JPB : L’éveil de ce sentiment national est la conséquence du désastre d’Iéna et de l’occupation de la Prusse par les troupes françaises. À l’origine, Napoléon avait souhaité une alliance avec la Prusse qui n’a pu se faire. Après Iéna et Friedland, précisément à Tilsit en 1807, l’Empereur fera durement payer cet affront. Le sort qu’il réserve alors à la Prusse est particulièrement rigoureux : elle perd toutes ses possessions à l’ouest de l’Elbe, ainsi que ses possessions polonaises. En tout la moitié de son territoire !

NRH : On sait que Frédéric-Guillaume III avait un caractère indécis. Les initiatives d’une résistance ou d’un éveil national ne vinrent pas de lui, mais de son épouse, la reine Louise, à laquelle vous venez de consacrer une biographie. Quel fut le rôle de cette figure quelque peu légendaire ?

JPB : Rien ne semblait prédestiner la reine Louise à un tel destin, sinon un tempérament passionné. On peut dire qu’elle ne cessera de faire la politique de ses émotions. D’emblée, dès les premières interventions des troupes révolutionnaires françaises en Allemagne, bien avant Iéna, elle manifesta une aversion instinctive pour ceux qu’elle qualifiait de « barbares ». Ce ne fut certainement pas une tête politique à la façon de Marie-Thérèse ou de Catherine de Russie.
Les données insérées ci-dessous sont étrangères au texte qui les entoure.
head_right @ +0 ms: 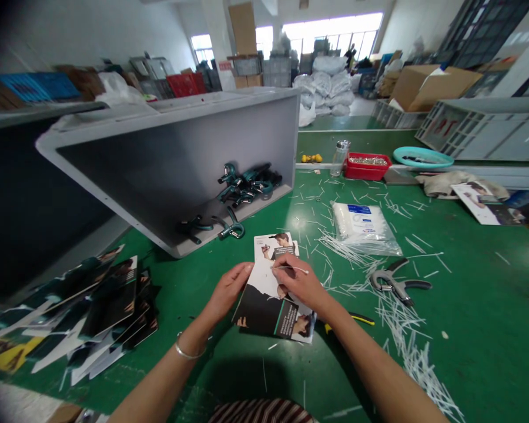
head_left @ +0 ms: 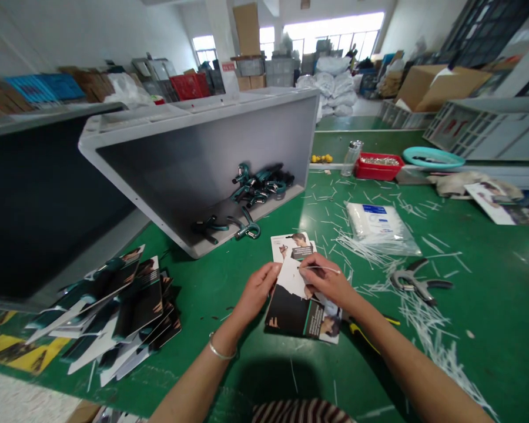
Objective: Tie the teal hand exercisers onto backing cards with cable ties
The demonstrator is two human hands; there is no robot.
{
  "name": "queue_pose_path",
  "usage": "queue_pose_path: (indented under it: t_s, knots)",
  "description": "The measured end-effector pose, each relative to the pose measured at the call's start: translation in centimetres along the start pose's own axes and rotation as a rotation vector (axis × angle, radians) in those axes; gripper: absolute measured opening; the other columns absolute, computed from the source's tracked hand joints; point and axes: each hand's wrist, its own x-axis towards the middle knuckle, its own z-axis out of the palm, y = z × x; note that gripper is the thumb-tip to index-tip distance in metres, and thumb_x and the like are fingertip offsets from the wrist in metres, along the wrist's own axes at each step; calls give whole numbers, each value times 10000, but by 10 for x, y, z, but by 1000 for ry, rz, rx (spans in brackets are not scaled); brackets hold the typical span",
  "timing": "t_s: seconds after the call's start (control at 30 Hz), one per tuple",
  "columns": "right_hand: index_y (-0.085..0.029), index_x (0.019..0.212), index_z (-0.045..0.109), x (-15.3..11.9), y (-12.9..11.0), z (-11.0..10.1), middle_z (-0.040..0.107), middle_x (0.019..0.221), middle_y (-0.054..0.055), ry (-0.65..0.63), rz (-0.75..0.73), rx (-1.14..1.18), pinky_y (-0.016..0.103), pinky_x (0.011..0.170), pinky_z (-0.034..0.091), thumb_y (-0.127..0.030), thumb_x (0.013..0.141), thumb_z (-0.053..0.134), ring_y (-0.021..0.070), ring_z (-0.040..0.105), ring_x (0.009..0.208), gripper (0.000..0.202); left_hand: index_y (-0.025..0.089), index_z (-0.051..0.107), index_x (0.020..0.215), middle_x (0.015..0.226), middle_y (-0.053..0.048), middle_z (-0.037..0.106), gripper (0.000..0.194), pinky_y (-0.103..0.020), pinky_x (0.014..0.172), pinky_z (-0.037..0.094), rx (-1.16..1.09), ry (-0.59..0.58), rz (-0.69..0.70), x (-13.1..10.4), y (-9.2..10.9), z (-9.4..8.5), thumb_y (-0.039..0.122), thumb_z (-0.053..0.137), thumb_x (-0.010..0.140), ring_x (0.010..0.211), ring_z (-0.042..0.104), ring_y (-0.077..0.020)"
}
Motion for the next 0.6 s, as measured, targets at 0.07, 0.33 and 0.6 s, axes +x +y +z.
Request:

Néanmoins, en coulisses, son influence politique fut réelle. Elle vouait une aversion définitive à Napoléon et, en revanche, nourrissait une admiration quasi amoureuse pour le tsar de Russie Alexandre Ier, en qui elle voyait l’espoir futur d’une libération de l’Allemagne. Sous son influence, Frédéric-Guillaume III refusa les propositions de paix de Napoléon.

Par la suite, la reine Louise soutiendra de diverses façons les initiatives de tous ceux qui préparèrent un relèvement et une revanche de la Prusse, tels le général Gneisenau ou le baron de Stein. Elle-même ne verra pas ce moment tant espéré de la revanche qui surviendra en 1813, après la campagne de Russie. En effet, la reine Louise est morte prématurément en 1810.

Propos recueillis par Pauline Lecomte

Crédit photo : DR

Repères biographiques

Jean-Paul Bled

Ancien directeur du Centre d’études germaniques de Strasbourg, Jean-Paul Bled est professeur à l’université de Paris IV-Sorbonne, où il est titulaire de la chaire d’histoire de l’Allemagne contemporaine et des mondes germaniques. Il est notamment l’auteur de biographies de François-Joseph, de Marie-Thérèse d’Autriche et de Frédéric le Grand, ainsi que d’une Histoire de la Prusse. Il vient de publier un ouvrage consacré à la reine Louise de Prusse, figure de la résistance anti-napoléonienne après Iéna.